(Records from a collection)
= = = =

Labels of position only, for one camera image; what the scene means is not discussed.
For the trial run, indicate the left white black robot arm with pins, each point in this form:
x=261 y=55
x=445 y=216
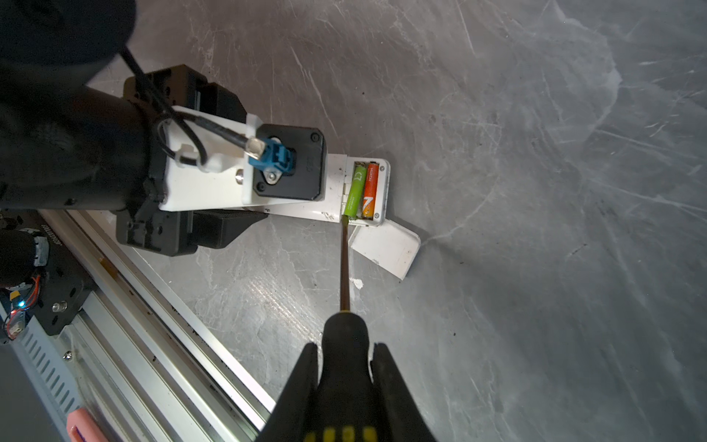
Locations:
x=79 y=126

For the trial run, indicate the white remote control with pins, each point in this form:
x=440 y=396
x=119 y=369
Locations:
x=339 y=176

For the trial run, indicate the small white paper scrap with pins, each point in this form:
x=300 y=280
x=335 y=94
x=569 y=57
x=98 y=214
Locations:
x=357 y=283

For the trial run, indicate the aluminium rail frame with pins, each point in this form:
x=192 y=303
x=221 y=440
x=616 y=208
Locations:
x=134 y=356

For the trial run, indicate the white battery cover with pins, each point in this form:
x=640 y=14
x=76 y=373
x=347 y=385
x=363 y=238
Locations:
x=389 y=245

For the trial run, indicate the green AA battery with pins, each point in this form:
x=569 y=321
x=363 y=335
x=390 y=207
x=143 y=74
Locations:
x=356 y=191

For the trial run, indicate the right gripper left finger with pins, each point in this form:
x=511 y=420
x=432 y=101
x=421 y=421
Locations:
x=288 y=420

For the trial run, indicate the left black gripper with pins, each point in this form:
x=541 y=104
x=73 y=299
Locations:
x=143 y=225

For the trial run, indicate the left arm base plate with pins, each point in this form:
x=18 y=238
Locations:
x=31 y=256

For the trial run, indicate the orange AA battery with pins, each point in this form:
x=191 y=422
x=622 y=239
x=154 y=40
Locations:
x=370 y=191

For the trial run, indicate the green circuit board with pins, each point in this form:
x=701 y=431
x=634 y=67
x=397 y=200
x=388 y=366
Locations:
x=17 y=304

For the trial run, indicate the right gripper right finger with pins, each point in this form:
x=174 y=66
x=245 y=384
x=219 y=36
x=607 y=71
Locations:
x=401 y=418

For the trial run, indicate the pink box cutter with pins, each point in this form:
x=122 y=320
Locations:
x=81 y=427

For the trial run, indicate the black yellow screwdriver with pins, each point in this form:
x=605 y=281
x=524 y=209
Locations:
x=346 y=405

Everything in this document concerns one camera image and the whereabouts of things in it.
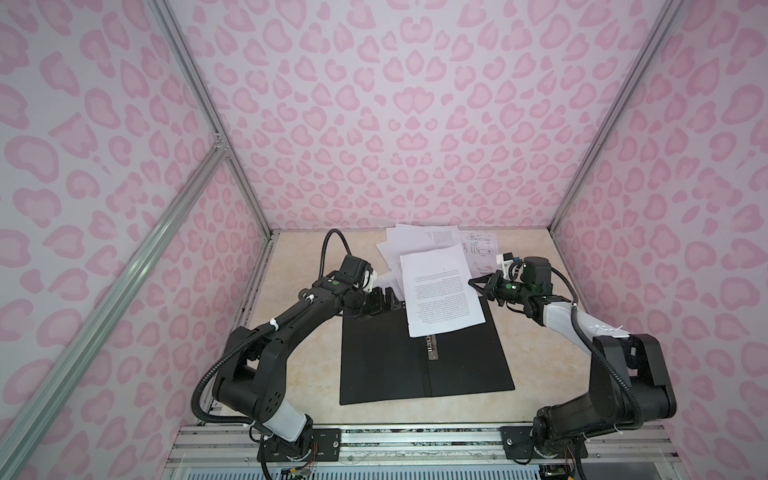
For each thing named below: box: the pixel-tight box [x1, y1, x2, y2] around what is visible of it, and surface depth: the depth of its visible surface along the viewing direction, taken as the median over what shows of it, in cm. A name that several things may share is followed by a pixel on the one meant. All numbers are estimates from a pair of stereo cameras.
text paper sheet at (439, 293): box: [399, 243, 486, 338], surface depth 89 cm
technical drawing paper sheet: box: [458, 230, 501, 278], surface depth 117 cm
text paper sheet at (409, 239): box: [376, 224, 462, 283], surface depth 121 cm
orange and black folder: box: [340, 297, 515, 405], surface depth 87 cm
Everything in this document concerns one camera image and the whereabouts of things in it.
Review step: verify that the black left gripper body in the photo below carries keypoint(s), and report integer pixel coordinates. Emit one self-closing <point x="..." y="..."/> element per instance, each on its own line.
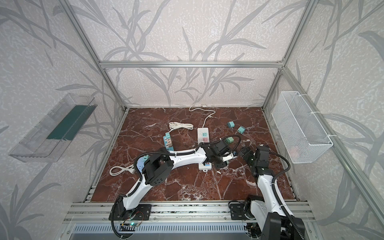
<point x="220" y="157"/>

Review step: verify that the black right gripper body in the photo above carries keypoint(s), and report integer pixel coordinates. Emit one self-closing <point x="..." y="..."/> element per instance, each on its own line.
<point x="246" y="153"/>

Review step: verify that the long white power strip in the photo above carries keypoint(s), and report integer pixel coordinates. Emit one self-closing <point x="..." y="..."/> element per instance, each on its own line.
<point x="203" y="137"/>

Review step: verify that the teal power strip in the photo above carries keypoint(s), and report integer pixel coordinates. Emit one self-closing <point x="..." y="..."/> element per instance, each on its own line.
<point x="165" y="142"/>

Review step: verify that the green charger plug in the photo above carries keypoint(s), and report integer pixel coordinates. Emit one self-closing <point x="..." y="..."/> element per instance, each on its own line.
<point x="229" y="140"/>

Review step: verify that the pink charger plug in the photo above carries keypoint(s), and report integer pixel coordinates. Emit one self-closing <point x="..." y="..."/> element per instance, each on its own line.
<point x="169" y="143"/>

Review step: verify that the light blue square socket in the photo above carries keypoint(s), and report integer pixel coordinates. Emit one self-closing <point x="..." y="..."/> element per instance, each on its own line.
<point x="140" y="164"/>

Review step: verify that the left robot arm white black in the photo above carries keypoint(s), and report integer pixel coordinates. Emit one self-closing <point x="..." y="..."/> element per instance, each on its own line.
<point x="153" y="169"/>

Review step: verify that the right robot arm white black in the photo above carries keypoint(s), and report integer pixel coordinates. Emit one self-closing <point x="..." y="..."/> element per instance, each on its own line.
<point x="276" y="221"/>

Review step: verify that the coiled white cable teal strip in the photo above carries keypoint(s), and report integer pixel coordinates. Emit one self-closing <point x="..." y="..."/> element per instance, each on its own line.
<point x="176" y="125"/>

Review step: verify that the white wire mesh basket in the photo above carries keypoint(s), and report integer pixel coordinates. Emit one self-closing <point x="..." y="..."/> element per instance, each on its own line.
<point x="302" y="133"/>

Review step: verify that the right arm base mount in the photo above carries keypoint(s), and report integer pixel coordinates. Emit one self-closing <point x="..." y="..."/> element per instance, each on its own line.
<point x="238" y="212"/>

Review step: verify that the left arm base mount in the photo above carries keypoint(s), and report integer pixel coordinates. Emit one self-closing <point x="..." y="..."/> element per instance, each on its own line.
<point x="141" y="213"/>

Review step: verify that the aluminium frame rail front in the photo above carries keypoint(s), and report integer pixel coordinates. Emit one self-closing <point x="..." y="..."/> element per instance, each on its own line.
<point x="161" y="212"/>

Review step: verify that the clear plastic wall tray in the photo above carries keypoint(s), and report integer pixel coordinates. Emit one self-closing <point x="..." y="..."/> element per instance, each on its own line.
<point x="50" y="138"/>

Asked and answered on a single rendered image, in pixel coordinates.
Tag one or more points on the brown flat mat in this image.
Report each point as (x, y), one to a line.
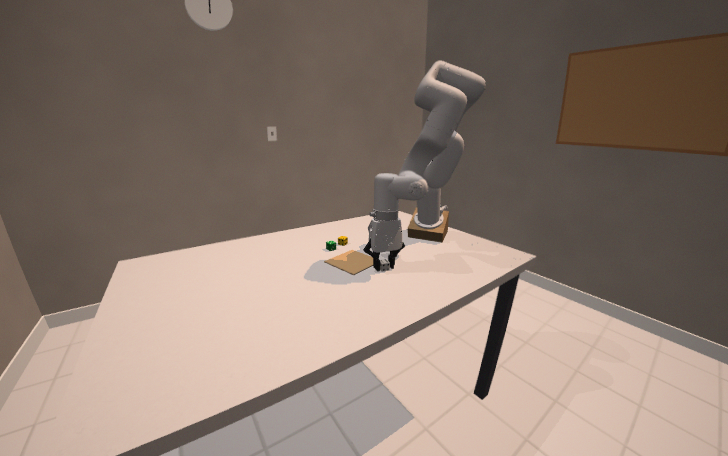
(351, 262)

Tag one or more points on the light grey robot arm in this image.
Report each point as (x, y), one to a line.
(427, 167)

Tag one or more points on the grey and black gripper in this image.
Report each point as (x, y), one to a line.
(384, 236)

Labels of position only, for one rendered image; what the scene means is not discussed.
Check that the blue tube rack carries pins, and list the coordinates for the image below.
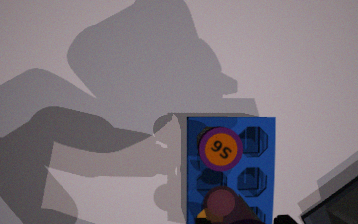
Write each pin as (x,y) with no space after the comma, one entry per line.
(260,142)

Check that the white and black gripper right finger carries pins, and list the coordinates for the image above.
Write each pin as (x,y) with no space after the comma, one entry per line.
(284,219)

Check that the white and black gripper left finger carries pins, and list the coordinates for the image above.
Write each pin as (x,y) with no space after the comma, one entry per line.
(203,221)

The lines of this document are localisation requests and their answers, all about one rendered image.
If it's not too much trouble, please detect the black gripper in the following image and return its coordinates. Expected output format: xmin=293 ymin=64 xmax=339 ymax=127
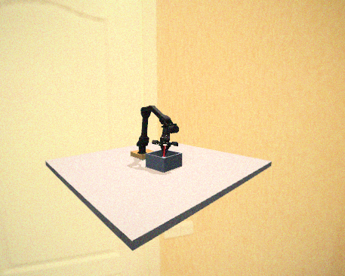
xmin=152 ymin=133 xmax=178 ymax=155

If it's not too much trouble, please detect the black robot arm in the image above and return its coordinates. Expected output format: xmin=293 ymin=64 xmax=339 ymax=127
xmin=136 ymin=106 xmax=179 ymax=154

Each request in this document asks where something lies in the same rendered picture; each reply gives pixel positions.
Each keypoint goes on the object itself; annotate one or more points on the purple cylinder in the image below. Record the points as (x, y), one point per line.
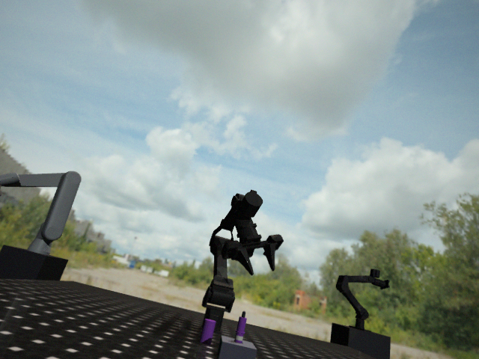
(207, 332)

= = = =

DIRECTIONS:
Each record above must be retyped exactly, minus its pictures.

YOUR RESPONSE:
Labels of position only, for one camera image; what the scene means is not discussed.
For the trial run, indicate the left white black robot arm with pins, each point in this form:
x=261 y=55
x=445 y=216
Locations:
x=79 y=126

For the trial run, indicate the white remote control with pins, each point in this form:
x=440 y=396
x=119 y=369
Locations:
x=339 y=176

For the trial run, indicate the small white paper scrap with pins, each point in this form:
x=300 y=280
x=335 y=94
x=569 y=57
x=98 y=214
Locations:
x=357 y=283

For the trial run, indicate the aluminium rail frame with pins, each point in this form:
x=192 y=303
x=221 y=440
x=616 y=208
Locations:
x=134 y=356

For the trial run, indicate the white battery cover with pins, each point in this form:
x=640 y=14
x=76 y=373
x=347 y=385
x=363 y=238
Locations:
x=389 y=245

For the trial run, indicate the green AA battery with pins, each point in this form:
x=569 y=321
x=363 y=335
x=390 y=207
x=143 y=74
Locations:
x=356 y=191

For the trial run, indicate the right gripper left finger with pins, each point in this form:
x=511 y=420
x=432 y=101
x=421 y=421
Locations:
x=288 y=420

For the trial run, indicate the left black gripper with pins, each point in this form:
x=541 y=104
x=73 y=299
Locations:
x=143 y=225

For the trial run, indicate the left arm base plate with pins, each point in this form:
x=18 y=238
Locations:
x=31 y=256

For the trial run, indicate the orange AA battery with pins, each point in this form:
x=191 y=422
x=622 y=239
x=154 y=40
Locations:
x=370 y=191

For the trial run, indicate the green circuit board with pins, each point in this form:
x=701 y=431
x=634 y=67
x=397 y=200
x=388 y=366
Locations:
x=17 y=304

For the trial run, indicate the right gripper right finger with pins, each point in this form:
x=174 y=66
x=245 y=384
x=219 y=36
x=607 y=71
Locations:
x=401 y=418

For the trial run, indicate the pink box cutter with pins, each point in this form:
x=122 y=320
Locations:
x=81 y=427

For the trial run, indicate the black yellow screwdriver with pins, each point in this form:
x=605 y=281
x=524 y=209
Locations:
x=346 y=405

Everything in this document concerns one camera image and the whereabouts of things in it.
For each thing named below: box: the pixel-tight box [x1, y1, x2, y2] around what is visible of it, and surface depth: the depth of its visible surface along the viewing direction, taken as the median over what shows of it, in cm. A name that several things may share is followed by a pixel on the one meant. All numbers are estimates from a pair of stereo cameras.
text paper sheet at (439, 293): box: [399, 243, 486, 338], surface depth 89 cm
technical drawing paper sheet: box: [458, 230, 501, 278], surface depth 117 cm
text paper sheet at (409, 239): box: [376, 224, 462, 283], surface depth 121 cm
orange and black folder: box: [340, 297, 515, 405], surface depth 87 cm
Everything in this document concerns one camera image and the whereabouts of things in it.
Review step: verify that the black left gripper body in the photo below carries keypoint(s), and report integer pixel coordinates. Emit one self-closing <point x="..." y="..."/> element per instance, each on its own line.
<point x="220" y="157"/>

Review step: verify that the black right gripper body in the photo above carries keypoint(s), and report integer pixel coordinates. Emit one self-closing <point x="..." y="..."/> element per instance, each on its own line.
<point x="246" y="153"/>

Review step: verify that the long white power strip in the photo above carries keypoint(s), and report integer pixel coordinates. Emit one self-closing <point x="..." y="..."/> element per instance, each on its own line.
<point x="203" y="137"/>

Review step: verify that the teal power strip in the photo above carries keypoint(s), and report integer pixel coordinates. Emit one self-closing <point x="..." y="..."/> element per instance, each on its own line.
<point x="165" y="142"/>

Review step: verify that the green charger plug in the photo above carries keypoint(s), and report integer pixel coordinates. Emit one self-closing <point x="..." y="..."/> element per instance, each on its own line.
<point x="229" y="140"/>

Review step: verify that the pink charger plug in the photo above carries keypoint(s), and report integer pixel coordinates. Emit one self-closing <point x="..." y="..."/> element per instance, each on its own line.
<point x="169" y="143"/>

Review step: verify that the light blue square socket in the photo above carries keypoint(s), and report integer pixel coordinates. Emit one self-closing <point x="..." y="..."/> element per instance, each on its own line.
<point x="140" y="164"/>

Review step: verify that the left robot arm white black in the photo above carries keypoint(s), and report integer pixel coordinates. Emit one self-closing <point x="..." y="..."/> element per instance, each on its own line.
<point x="153" y="169"/>

Review step: verify that the right robot arm white black in the photo above carries keypoint(s), and report integer pixel coordinates. Emit one self-closing <point x="..." y="..."/> element per instance, each on its own line.
<point x="276" y="221"/>

Review step: verify that the coiled white cable teal strip in the photo above carries keypoint(s), and report integer pixel coordinates. Emit one self-closing <point x="..." y="..."/> element per instance, each on its own line.
<point x="176" y="125"/>

Review step: verify that the white wire mesh basket in the photo above carries keypoint(s), and report integer pixel coordinates. Emit one self-closing <point x="..." y="..."/> element per instance, each on its own line.
<point x="302" y="133"/>

Review step: verify that the right arm base mount in the photo above carries keypoint(s), and report integer pixel coordinates. Emit one self-closing <point x="..." y="..."/> element per instance, each on its own line.
<point x="238" y="212"/>

Review step: verify that the left arm base mount in the photo above carries keypoint(s), and report integer pixel coordinates. Emit one self-closing <point x="..." y="..."/> element per instance, each on its own line.
<point x="141" y="213"/>

Review step: verify that the aluminium frame rail front in the photo above carries keypoint(s), and report integer pixel coordinates. Emit one self-closing <point x="..." y="..."/> element per instance, each on its own line.
<point x="161" y="212"/>

Review step: verify that the clear plastic wall tray in the photo above carries keypoint(s), and report integer pixel coordinates. Emit one self-closing <point x="..." y="..."/> element per instance, each on its own line.
<point x="50" y="138"/>

Asked and answered on a single rendered image, in pixel coordinates.
Tag one or more points on the brown flat mat in this image.
Report each point as (x, y), one to a line.
(351, 262)

Tag one or more points on the light grey robot arm in this image.
Report each point as (x, y), one to a line.
(427, 167)

Tag one or more points on the grey and black gripper in this image.
Report each point as (x, y), one to a line.
(384, 236)

Labels of position only, for one rendered image; what the scene means is not discussed.
Check that the blue tube rack carries pins, and list the coordinates for the image below.
Write each pin as (x,y) with no space after the comma, one entry per line.
(260,142)

Check that the white and black gripper right finger carries pins, and list the coordinates for the image above.
Write each pin as (x,y) with no space after the comma, one entry per line.
(284,219)

Check that the white and black gripper left finger carries pins, and list the coordinates for the image above.
Write each pin as (x,y) with no space after the comma, one entry per line.
(203,221)

The lines of this document are localisation requests and their answers, all about one rendered image.
If it's not too much trouble, please detect the black gripper in the following image and return its coordinates. Expected output format: xmin=293 ymin=64 xmax=339 ymax=127
xmin=152 ymin=133 xmax=178 ymax=155

If it's not too much trouble, please detect the black robot arm in the image above and return its coordinates. Expected output format: xmin=293 ymin=64 xmax=339 ymax=127
xmin=136 ymin=106 xmax=179 ymax=154

Each request in this document asks where something lies in the same rendered picture; each reply gives pixel positions.
Each keypoint goes on the object itself; annotate one or more points on the purple cylinder in the image below. Record the points as (x, y), one point per line.
(207, 332)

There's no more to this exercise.